WORK INSTRUCTIONS: Please state how many lines below include the word "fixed"; the reply should be the number only.

RAW DATA:
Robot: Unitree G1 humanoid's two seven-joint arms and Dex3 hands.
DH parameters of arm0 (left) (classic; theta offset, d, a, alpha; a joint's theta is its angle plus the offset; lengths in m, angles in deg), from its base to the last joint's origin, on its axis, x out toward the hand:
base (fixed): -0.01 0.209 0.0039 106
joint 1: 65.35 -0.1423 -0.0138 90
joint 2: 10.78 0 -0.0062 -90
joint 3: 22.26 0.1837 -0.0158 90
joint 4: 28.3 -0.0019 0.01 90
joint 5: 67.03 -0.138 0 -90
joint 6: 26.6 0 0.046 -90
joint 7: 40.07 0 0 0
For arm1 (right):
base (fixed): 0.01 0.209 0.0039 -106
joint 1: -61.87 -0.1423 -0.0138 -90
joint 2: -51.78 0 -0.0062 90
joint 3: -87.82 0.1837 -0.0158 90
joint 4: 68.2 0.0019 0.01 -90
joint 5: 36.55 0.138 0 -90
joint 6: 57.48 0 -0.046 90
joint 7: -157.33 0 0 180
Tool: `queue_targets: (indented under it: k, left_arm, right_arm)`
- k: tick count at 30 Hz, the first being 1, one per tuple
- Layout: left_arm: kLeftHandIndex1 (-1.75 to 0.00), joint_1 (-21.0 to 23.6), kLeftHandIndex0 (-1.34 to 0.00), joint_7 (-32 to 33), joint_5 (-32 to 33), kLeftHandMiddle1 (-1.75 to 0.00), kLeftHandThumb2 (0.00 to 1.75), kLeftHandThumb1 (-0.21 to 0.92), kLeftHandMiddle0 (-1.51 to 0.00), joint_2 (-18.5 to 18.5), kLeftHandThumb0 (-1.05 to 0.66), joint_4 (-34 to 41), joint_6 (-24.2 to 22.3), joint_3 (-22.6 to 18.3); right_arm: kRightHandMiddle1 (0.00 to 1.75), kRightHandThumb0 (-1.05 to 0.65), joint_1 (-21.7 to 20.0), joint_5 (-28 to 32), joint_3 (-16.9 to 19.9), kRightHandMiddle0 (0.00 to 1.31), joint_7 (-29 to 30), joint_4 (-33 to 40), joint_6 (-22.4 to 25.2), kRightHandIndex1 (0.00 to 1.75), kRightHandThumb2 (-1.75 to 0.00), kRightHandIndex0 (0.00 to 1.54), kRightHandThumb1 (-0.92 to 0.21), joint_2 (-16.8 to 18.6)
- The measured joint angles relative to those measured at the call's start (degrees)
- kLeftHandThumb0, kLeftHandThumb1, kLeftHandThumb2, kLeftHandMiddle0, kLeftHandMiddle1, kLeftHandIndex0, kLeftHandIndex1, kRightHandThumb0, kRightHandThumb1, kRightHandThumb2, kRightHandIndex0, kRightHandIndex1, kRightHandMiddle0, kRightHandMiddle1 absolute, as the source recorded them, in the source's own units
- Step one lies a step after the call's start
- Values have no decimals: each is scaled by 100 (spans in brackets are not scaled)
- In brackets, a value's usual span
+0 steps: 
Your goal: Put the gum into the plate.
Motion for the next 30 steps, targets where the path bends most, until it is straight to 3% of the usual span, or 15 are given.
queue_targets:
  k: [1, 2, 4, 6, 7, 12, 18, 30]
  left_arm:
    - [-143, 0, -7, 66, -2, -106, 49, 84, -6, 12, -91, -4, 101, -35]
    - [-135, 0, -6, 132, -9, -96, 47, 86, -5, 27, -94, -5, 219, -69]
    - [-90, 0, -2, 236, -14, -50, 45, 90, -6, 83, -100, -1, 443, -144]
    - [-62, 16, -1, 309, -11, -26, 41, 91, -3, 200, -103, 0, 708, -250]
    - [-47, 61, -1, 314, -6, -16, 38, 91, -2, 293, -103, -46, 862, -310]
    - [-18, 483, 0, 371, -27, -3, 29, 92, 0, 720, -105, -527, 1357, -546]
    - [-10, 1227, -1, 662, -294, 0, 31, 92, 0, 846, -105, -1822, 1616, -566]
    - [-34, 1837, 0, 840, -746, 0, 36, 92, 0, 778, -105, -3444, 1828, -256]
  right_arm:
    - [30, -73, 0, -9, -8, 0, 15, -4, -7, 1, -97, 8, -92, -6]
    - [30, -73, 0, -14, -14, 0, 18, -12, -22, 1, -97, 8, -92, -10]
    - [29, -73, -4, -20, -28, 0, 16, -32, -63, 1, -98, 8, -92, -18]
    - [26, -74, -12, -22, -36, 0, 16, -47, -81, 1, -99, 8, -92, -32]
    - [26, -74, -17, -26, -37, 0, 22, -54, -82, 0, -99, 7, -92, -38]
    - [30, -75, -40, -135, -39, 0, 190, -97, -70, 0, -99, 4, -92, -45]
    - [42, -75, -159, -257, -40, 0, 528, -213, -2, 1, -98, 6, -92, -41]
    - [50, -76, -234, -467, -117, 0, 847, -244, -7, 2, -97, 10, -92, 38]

RESPONSE: 2